AFM: Dutch people with a migration background more likely to be in financial difficulties | Financial

This is due, for example, to a lower level of education and a weaker position on the labor market, according to the regulator. As a result, there is a higher chance of debt problems and payment arrears.

The AFM states that approximately a quarter of the Dutch population has a migration background and that this share is expected to increase to 36% in 2050. The regulator therefore speaks of an important demographic change and wants to contribute to awareness and social dialogue with the survey. around this issue.

AOW-gap

Another important point for specifically first-generation Dutch people with a migration background is the often inadequate old-age provision as a result of an AOW shortfall, according to the AFM. A large part of the first generation of migrants came to the Netherlands at a later age and therefore do not receive a full state pension. Moreover, they seem to make limited use of the Supplementary Income Provision for the Elderly (AIO), which supplements their income up to the social minimum. The AFM states that approximately 40% of pensioners in the Netherlands with a non-Western migration background live below the poverty line.

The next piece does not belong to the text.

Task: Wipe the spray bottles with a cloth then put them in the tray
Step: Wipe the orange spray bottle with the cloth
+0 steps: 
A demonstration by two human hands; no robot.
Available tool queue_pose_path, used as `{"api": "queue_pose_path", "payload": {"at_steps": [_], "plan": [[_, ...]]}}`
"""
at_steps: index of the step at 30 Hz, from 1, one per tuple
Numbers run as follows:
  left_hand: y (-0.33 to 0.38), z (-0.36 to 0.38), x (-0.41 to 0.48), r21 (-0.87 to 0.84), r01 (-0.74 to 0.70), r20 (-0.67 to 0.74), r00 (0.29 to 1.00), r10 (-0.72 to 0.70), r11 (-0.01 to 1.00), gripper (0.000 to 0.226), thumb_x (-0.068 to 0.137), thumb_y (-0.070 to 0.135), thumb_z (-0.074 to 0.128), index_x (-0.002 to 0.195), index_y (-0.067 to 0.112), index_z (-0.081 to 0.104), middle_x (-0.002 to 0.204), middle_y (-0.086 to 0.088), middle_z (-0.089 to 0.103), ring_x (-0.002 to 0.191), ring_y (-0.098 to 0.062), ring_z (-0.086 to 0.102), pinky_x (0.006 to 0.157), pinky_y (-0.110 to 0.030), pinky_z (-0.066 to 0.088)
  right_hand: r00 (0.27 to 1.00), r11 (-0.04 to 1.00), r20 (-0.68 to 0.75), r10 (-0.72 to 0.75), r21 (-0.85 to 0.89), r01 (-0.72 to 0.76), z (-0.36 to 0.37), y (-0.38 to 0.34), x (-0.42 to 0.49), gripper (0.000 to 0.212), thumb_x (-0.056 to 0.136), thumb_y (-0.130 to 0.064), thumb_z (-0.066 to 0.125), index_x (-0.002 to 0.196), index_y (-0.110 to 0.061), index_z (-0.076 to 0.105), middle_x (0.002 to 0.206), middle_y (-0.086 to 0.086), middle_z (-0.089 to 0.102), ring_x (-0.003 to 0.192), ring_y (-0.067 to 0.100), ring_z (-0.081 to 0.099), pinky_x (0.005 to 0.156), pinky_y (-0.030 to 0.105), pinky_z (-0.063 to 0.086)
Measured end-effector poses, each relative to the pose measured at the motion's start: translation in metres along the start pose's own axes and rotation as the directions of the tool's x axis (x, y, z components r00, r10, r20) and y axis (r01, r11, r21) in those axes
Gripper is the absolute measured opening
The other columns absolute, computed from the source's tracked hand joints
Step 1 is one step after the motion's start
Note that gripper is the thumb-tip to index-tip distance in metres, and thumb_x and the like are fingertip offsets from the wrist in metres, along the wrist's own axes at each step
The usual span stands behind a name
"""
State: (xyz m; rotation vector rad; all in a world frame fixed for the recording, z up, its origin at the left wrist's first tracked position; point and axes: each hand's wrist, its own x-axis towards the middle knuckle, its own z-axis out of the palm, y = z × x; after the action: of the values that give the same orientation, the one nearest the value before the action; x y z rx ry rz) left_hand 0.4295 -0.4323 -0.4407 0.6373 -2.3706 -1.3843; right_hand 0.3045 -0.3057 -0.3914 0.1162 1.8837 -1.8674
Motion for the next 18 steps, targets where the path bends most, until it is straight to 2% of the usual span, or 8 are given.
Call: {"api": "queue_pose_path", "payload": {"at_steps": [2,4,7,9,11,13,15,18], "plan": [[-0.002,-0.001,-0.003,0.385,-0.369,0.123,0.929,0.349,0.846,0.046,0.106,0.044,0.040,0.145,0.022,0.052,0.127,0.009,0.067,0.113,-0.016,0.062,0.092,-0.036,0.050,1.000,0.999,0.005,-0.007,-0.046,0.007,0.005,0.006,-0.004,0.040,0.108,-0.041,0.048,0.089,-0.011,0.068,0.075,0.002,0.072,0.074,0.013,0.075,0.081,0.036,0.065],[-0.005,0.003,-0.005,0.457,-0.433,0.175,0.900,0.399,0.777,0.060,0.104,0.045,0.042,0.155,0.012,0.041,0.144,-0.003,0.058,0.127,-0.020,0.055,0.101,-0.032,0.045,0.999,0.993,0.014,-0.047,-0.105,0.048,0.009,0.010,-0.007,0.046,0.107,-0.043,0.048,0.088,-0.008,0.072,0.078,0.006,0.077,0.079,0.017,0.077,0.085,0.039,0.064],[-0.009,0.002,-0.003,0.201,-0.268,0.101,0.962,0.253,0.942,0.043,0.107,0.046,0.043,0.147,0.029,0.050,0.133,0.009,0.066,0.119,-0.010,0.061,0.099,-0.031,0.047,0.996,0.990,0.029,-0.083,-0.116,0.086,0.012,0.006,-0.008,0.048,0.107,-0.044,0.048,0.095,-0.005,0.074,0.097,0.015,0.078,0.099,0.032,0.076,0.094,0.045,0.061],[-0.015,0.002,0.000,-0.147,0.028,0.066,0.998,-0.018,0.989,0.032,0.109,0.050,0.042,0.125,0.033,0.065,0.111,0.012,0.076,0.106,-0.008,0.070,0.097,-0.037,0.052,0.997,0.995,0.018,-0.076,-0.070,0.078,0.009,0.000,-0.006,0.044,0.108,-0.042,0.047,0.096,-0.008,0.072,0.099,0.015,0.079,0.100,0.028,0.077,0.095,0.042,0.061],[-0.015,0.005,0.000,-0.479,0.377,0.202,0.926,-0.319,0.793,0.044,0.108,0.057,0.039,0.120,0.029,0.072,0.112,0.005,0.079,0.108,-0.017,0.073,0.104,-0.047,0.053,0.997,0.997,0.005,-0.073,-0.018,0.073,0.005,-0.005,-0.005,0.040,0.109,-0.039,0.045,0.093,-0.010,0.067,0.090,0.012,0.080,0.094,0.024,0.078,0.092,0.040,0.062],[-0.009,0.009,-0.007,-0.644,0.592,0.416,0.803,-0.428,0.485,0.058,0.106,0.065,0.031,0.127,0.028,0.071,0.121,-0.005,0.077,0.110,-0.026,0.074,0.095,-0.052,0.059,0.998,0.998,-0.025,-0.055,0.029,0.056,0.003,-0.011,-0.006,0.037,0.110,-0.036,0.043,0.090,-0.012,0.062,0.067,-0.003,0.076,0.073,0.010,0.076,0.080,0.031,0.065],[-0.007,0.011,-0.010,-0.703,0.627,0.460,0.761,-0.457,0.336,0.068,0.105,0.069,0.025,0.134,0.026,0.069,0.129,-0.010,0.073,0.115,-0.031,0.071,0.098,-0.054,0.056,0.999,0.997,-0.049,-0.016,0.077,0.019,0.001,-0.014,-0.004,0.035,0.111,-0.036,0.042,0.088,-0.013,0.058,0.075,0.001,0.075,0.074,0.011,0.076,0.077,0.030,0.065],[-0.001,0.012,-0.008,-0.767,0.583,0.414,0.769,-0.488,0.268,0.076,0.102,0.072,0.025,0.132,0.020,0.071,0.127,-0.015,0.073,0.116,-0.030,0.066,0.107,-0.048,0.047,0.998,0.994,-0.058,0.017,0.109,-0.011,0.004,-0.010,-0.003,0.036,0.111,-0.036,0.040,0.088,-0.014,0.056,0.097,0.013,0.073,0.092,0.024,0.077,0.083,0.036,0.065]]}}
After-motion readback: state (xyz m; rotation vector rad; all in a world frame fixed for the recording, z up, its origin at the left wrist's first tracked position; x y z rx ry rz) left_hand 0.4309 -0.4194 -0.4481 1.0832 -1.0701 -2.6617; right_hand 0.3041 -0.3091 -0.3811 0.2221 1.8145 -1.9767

In addition, Dutch people with a non-Western migration background seem to use a bank account and invest less often. The language barrier is often a major barrier to accessing financial services. The Dutch financial system is also often experienced as complex, because simple information about financial products is missing or difficult to find, says the AFM.

More attention

The regulator therefore believes that more attention should be paid to the financial vulnerability of Dutch people in particular with a non-Western migration background. For example, more emphasis can be placed on financial self-reliance during the integration process. The AFM also states that policymakers and supervisors should take more account of any negative effects of legislation and regulations for this group and says that financial institutions should think about reducing the language barrier.